7h41. Le métro est bondé. Lisa va être en retard à son cours. Elle baille en oubliant de mettre sa main devant la bouche : elle n’a pas beaucoup dormi. Sa promenade nocturne s’est un peu prolongée à cause d’un mur découvert au moment où elle s’apprêtait à rentrer chez elle. Un mur immense, vieux et abîmé. Un fond de chaos pour disséminer son monde avec des bombes colorées. Lisa aime graffer. Depuis six ans, comme une enfant sur une piste aux trésors, elle cherche des supports. Des toiles semées d’obstacles, de creux, de trappes et de contournements. Quand la lumière tombe sur les surfaces imparfaites, elle défie l’interdit et l’impossible. Surtout l’impossible. Les toits des plus hautes maisons, les bords d’autoroutes et les ponts. Parfois, elle découvre un chantier. Au milieu des autres, un immeuble est détruit, rasé. Enfin, pas complètement. Sur une ultime paroi, dans le renfoncement, on voit encore les empreintes des appartements. On reconnaît les traces des différents papiers peints, des palimpsestes de vies superposées. Lisa aime bien ce genre d’endroits. Elle invente des histoires comme elle le faisait avec ses maisons de poupées d’autrefois. Elle dessine des personnages, crée des animations sur les couches successives de sédimentation. Elle s’approprie l’usure. Elle recouvre la matière et elle creuse l’instant. Lisa a vingt ans.
Les Bip Bip signalent la fermeture des portes. La petite femme qui double tout le monde est encore là ce matin. Elle est toujours la première à s’engouffrer dans le wagon, même si elle arrive après les autres. Elle joue si bien des coudes, clame tellement fort qu’il faut la laisser passer, comme si sa vie en dépendait, que jamais personne ne lui dit rien. Les uns sont ébahis par tant d’audace, les autres la croient folle, et tous lui lancent des regards de désapprobation qu’elle ignore avec aplomb. Chacun se retrouve confiné dans un espace restreint, s’agrippant à ce qu’il peut pour ne pas tomber, mais elle, la petite femme qui double tout le monde, parvient à obtenir une place assise presque à chaque fois. Ça énerve Lisa. Les pieds écartés, en équilibre, elle observe ce personnage énigmatique en écoutant son MP3. Ne sachant quelle vie lui inventer pour la trouver aimable, elle détourne les yeux pour les poser sur un point imprécis de la vitre. Dans le vague, comme on dit. Elle voit défiler les couloirs souterrains.

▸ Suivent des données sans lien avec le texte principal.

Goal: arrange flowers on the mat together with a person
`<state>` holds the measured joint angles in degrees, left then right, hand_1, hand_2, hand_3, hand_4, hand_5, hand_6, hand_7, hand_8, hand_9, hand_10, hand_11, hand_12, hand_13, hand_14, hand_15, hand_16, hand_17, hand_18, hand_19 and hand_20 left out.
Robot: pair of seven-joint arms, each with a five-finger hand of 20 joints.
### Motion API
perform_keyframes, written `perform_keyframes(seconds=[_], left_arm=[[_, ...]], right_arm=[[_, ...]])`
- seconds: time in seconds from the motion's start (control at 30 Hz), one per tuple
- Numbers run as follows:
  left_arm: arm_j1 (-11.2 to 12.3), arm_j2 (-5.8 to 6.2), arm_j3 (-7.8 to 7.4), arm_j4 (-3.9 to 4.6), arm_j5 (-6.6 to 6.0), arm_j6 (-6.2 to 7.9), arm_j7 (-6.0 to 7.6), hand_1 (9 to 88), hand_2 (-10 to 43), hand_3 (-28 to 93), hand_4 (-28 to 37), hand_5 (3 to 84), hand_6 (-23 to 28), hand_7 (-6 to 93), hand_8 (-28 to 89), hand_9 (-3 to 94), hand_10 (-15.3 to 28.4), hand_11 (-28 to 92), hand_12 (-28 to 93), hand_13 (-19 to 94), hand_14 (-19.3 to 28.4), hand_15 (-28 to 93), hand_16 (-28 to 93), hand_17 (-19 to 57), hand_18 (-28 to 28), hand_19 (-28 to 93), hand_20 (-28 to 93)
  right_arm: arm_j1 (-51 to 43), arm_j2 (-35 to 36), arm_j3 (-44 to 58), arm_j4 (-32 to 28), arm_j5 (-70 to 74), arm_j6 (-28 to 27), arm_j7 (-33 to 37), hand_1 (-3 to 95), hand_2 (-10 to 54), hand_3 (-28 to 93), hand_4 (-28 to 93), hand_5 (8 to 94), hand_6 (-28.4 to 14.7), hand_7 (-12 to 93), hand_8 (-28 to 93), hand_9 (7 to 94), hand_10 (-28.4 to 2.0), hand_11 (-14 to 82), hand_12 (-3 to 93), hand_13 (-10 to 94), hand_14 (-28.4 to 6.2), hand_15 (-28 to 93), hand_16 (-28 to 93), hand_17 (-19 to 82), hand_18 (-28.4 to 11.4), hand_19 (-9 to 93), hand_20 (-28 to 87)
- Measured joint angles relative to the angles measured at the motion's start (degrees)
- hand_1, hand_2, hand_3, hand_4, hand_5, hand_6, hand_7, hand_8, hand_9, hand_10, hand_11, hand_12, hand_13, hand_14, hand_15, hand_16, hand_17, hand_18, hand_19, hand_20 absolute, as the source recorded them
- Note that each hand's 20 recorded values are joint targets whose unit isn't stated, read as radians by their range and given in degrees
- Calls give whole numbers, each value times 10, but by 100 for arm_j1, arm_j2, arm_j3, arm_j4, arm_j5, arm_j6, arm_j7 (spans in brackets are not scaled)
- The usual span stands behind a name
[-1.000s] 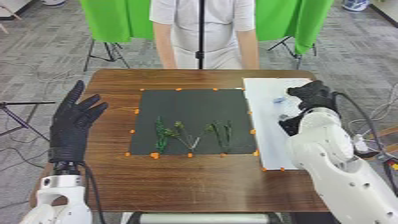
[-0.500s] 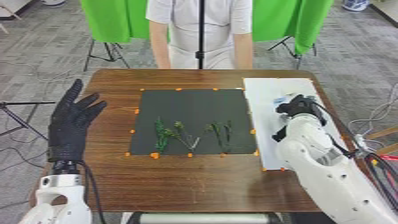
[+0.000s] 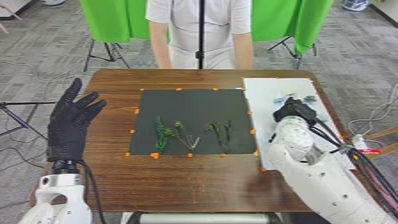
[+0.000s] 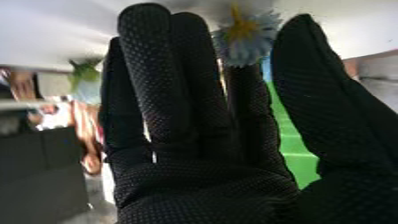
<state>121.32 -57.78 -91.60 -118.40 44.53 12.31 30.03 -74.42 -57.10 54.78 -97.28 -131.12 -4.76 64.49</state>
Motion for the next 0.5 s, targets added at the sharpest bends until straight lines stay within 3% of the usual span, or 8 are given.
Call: perform_keyframes(seconds=[0.1, 0.2, 0.5], left_arm=[[0, 0, 0, 0, -21, 0, 5, 215, 77, 735, -281, 286, 38, 117, -89, 336, 171, 212, 120, 274, 229, 404, -47, -57, 258, 561, 25], [0, 3, 0, 0, -44, 0, 29, 216, 77, 735, -282, 285, 38, 117, -89, 336, 171, 212, 120, 275, 227, 404, -47, -57, 258, 561, 26], [-2, 7, -8, 0, -63, 0, 67, 216, 77, 736, -281, 285, 37, 119, -91, 335, 168, 214, 119, 275, 227, 403, -47, -56, 258, 560, 27]], right_arm=[[31, -3, -131, 55, -222, 1, -16, 603, -95, 591, -274, 733, 12, 257, -36, 865, -85, 84, 312, 788, -71, 440, 235, 301, -226, 705, 114], [71, -15, -215, 120, -332, 18, -28, 628, -95, 591, -280, 778, 23, 281, -24, 906, -67, 78, 327, 828, -45, 408, 281, 307, -203, 723, 123], [89, -22, -404, 220, -606, 462, -64, 663, -95, 577, -282, 803, 15, 281, -14, 931, -50, 97, 349, 852, -29, 425, 297, 310, -172, 745, 133]])
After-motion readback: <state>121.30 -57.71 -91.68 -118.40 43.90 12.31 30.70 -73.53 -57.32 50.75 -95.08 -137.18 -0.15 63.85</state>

Lisa suit les lignes de fuite. C’est son habitude. Les labyrinthes. Le mystère. Noir, lumière, noir, lumière… Les points suspendus de ses rêves alors qu’elle a les yeux ouverts. Elle baille. Cette nuit, elle n’avait qu’une seule bombe dans son sac. Une seule bombe noire. Alors, quand elle a vu le mur au détour d’un croisement, elle l’a regardé pendant un long moment, et puis elle s’est décidée à laisser son empreinte. Comme le lieu, ainsi que le moment et les circonstances ont un immense intérêt à ses yeux, Lisa a graffé une bombe ; de celle qui explose quand on allume la mèche, bien ronde. C’est presque le même geste, enfantin, de la main qui esquisse une pomme. Un geste anodin, en somme. Il y a juste une différence au sommet du cercle, au niveau de l’émergence du trait qui signale la tige du fruit ou la gaine de coton servant à mettre le feu.

Un creux pour la pomme et un renflement pour la bombe. Presque rien. Entre Eve et la destruction du genre humain. Presque rien.

Lisa a examiné les contours de son ébauche et commencé à le remplir de noir. Mais pas complètement. Quand elle était enfant, elle laissait toujours un petit trou vide dans un coin de la pomme pour indiquer le vers qui s’était réfugié dedans. Face à la bombe, c’est un énorme cœur qu’elle laisse en blanc maintenant. Un cœur au cœur de l’extermination et de la fuite du temps.
Le mur défile. Les arrêts dans les stations. Les Bip Bip couverts par la musique, comme un encéphalogramme en fond sonore.